**Task item**
Output each line of the data word for word, from the first through the line that holds "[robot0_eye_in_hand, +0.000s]", and leave off whatever follows.

Recorded data
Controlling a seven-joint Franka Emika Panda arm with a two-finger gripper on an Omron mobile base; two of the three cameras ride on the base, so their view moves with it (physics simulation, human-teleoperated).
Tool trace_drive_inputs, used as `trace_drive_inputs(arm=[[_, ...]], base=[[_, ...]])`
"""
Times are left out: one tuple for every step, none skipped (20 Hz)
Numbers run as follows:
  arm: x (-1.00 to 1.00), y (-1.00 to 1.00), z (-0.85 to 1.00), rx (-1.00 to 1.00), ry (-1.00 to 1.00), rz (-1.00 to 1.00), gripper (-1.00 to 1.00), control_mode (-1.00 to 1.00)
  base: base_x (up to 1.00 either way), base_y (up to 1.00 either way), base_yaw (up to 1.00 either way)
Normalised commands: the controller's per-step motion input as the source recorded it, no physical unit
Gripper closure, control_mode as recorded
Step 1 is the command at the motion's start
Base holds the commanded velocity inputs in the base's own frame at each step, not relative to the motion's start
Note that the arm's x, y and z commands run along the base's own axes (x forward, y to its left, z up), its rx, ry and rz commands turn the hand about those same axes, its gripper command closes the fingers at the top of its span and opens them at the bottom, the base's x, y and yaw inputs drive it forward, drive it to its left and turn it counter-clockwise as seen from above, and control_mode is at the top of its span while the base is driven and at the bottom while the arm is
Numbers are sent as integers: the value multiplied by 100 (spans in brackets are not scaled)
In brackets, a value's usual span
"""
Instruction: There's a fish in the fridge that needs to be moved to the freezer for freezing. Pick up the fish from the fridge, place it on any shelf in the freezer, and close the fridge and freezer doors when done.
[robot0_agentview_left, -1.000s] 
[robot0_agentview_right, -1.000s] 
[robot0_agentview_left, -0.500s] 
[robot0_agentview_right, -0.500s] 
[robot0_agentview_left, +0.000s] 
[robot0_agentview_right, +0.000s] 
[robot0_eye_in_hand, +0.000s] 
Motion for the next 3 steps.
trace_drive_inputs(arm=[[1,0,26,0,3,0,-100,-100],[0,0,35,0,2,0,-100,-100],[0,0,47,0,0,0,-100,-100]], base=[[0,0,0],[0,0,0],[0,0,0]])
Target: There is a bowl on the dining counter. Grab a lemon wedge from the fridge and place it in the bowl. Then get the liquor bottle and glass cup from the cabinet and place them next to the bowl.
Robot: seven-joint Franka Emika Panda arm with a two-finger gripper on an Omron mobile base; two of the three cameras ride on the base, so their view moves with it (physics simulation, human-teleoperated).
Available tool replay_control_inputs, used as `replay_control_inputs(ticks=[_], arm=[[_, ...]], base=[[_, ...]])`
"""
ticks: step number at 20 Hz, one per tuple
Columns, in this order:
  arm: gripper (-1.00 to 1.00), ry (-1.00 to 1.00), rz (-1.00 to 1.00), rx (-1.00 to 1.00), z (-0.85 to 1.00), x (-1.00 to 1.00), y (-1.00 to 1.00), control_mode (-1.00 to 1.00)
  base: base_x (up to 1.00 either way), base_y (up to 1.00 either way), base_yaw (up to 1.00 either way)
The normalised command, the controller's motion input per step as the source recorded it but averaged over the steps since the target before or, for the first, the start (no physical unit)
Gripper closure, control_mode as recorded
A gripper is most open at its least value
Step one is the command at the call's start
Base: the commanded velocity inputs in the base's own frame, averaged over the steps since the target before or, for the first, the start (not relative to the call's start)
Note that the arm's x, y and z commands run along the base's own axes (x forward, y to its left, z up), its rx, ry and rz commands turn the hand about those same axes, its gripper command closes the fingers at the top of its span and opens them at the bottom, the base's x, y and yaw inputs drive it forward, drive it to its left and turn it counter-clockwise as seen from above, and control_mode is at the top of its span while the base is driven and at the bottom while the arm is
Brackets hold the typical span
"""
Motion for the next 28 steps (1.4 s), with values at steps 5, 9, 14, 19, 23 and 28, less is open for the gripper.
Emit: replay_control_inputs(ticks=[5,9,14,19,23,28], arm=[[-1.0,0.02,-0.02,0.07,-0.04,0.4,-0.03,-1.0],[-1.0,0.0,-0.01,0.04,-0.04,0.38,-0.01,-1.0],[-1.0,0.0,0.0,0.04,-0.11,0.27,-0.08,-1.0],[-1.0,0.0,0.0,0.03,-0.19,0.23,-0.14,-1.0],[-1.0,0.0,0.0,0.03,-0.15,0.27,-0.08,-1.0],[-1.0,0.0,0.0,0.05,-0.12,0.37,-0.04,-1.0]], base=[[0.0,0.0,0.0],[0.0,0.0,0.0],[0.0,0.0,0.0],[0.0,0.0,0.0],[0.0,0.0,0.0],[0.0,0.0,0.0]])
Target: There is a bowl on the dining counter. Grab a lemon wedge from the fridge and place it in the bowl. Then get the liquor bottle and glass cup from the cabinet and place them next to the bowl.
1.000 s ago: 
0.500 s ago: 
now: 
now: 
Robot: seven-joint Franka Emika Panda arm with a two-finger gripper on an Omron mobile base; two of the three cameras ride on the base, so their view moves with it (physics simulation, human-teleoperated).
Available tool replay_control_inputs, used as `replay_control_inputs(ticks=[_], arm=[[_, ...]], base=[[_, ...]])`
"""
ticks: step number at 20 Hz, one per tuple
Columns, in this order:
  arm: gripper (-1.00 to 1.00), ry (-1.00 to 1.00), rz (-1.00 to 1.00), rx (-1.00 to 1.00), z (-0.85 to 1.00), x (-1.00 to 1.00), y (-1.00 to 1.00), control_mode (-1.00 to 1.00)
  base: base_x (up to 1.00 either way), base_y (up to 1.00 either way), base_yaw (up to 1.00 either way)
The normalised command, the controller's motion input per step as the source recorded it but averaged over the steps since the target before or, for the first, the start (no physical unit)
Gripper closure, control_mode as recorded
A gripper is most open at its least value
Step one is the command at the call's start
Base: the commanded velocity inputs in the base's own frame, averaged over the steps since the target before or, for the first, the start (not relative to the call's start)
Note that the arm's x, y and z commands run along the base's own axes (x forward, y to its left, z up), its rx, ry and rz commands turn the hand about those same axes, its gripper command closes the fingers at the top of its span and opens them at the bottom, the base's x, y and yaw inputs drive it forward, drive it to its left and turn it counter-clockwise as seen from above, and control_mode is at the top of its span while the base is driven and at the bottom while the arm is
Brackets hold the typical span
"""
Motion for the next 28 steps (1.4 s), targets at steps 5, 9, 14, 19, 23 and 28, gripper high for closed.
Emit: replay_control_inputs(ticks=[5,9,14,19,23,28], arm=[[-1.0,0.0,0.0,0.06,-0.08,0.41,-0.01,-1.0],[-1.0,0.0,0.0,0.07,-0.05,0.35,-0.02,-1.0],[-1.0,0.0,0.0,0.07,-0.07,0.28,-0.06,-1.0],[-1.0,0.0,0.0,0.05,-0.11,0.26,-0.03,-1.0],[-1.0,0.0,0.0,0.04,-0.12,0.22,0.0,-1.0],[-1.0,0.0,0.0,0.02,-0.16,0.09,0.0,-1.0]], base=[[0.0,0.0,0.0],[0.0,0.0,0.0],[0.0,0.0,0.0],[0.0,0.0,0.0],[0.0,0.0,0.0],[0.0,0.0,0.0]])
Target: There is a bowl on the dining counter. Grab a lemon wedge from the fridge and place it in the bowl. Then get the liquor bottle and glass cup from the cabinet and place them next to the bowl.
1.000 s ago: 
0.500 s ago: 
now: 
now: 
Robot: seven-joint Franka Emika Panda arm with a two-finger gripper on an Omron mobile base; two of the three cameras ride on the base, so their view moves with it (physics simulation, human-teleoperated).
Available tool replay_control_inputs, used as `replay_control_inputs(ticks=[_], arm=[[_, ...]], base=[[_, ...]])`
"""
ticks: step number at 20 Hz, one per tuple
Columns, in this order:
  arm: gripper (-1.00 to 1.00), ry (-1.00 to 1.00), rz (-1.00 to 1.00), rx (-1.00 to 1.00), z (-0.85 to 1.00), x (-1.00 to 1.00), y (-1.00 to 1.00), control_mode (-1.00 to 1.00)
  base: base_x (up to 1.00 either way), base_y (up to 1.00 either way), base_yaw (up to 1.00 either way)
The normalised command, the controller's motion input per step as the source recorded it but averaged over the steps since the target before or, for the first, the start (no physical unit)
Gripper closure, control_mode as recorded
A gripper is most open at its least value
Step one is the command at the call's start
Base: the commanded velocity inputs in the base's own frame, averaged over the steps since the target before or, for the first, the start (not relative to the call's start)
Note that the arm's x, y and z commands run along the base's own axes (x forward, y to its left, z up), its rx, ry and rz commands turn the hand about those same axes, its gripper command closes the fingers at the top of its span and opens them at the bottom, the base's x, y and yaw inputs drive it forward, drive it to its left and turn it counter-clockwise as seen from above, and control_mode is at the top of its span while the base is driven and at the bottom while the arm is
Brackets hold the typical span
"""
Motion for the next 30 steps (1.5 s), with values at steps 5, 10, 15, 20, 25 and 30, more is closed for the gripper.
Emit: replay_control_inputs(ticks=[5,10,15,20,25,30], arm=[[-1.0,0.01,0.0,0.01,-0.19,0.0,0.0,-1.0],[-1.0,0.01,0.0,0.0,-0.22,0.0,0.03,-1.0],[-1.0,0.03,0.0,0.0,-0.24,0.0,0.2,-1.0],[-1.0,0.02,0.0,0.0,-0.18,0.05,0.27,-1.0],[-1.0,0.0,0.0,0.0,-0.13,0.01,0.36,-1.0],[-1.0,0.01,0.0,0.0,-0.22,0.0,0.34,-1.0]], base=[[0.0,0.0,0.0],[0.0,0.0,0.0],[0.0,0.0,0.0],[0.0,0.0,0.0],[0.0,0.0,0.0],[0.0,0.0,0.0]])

**Output below**
Controlling a seven-joint Franka Emika Panda arm with a two-finger gripper on an Omron mobile base; two of the three cameras ride on the base, so their view moves with it (physics simulation, human-teleoperated).
Tool trace_drive_inputs, used as `trace_drive_inputs(arm=[[_, ...]], base=[[_, ...]])`
"""
Times are left out: one tuple for every step, none skipped (20 Hz)
Numbers run as follows:
  arm: x (-1.00 to 1.00), y (-1.00 to 1.00), z (-0.85 to 1.00), rx (-1.00 to 1.00), ry (-1.00 to 1.00), rz (-1.00 to 1.00), gripper (-1.00 to 1.00), control_mode (-1.00 to 1.00)
  base: base_x (up to 1.00 either way), base_y (up to 1.00 either way), base_yaw (up to 1.00 either way)
Normalised commands: the controller's per-step motion input as the source recorded it, no physical unit
Gripper closure, control_mode as recorded
Step 1 is the command at the motion's start
Base holds the commanded velocity inputs in the base's own frame at each step, not relative to the motion's start
Note that the arm's x, y and z commands run along the base's own axes (x forward, y to its left, z up), its rx, ry and rz commands turn the hand about those same axes, its gripper command closes the fingers at the top of its span and opens them at the bottom, the base's x, y and yaw inputs drive it forward, drive it to its left and turn it counter-clockwise as seen from above, and control_mode is at the top of its span while the base is driven and at the bottom while the arm is
Numbers are sent as integers: the value multiplied by 100 (spans in brackets are not scaled)
In brackets, a value's usual span
"""
Instruction: There's a fish in the fridge that needs to be moved to the freezer for freezing. Pick up the fish from the fridge, place it on any shelf in the freezer, and close the fridge and freezer doors when done.
[robot0_agentview_left, -1.000s] 
[robot0_agentview_right, -1.000s] 
[robot0_agentview_left, -0.500s] 
[robot0_agentview_right, -0.500s] 
[robot0_agentview_left, +0.000s] 
[robot0_agentview_right, +0.000s] 
[robot0_eye_in_hand, +0.000s] 

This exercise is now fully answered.